Records from a data collection
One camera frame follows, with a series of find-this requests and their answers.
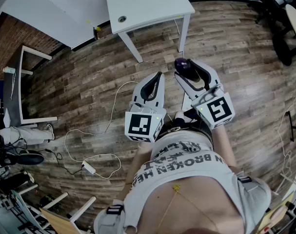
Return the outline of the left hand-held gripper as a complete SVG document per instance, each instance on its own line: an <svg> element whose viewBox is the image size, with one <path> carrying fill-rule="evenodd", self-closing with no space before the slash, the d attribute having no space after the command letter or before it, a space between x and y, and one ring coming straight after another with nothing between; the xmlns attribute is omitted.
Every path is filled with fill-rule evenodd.
<svg viewBox="0 0 296 234"><path fill-rule="evenodd" d="M125 135L132 141L156 141L166 116L165 76L155 72L135 86L129 111L125 112Z"/></svg>

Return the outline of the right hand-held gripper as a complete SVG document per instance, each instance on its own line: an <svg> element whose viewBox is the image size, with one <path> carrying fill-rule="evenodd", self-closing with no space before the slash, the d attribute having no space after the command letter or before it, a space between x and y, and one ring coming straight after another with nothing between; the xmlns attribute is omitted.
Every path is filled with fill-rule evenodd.
<svg viewBox="0 0 296 234"><path fill-rule="evenodd" d="M191 106L211 130L231 121L235 116L234 107L229 93L219 84L216 70L200 60L188 61L197 78L193 79L195 84L178 72L175 78L192 100Z"/></svg>

## EXERCISE OBJECTIVE
Your answer is the line containing "Return the outline of the right" plus every line after it through the end of the entries, given again exactly and alone.

## WRITTEN RESPONSE
Return the outline of the right hand-held gripper as a complete SVG document per instance, each instance on its own line: an <svg> element whose viewBox is the image size, with one <path> carrying fill-rule="evenodd", self-closing with no space before the slash, the d attribute having no space after the command letter or before it, a space between x and y, and one ring coming straight after another with nothing between; the xmlns attribute is omitted.
Every path is filled with fill-rule evenodd.
<svg viewBox="0 0 296 234"><path fill-rule="evenodd" d="M191 106L211 130L231 121L235 116L234 107L229 93L219 84L216 70L200 60L188 61L197 78L193 79L195 84L178 72L175 78L192 100Z"/></svg>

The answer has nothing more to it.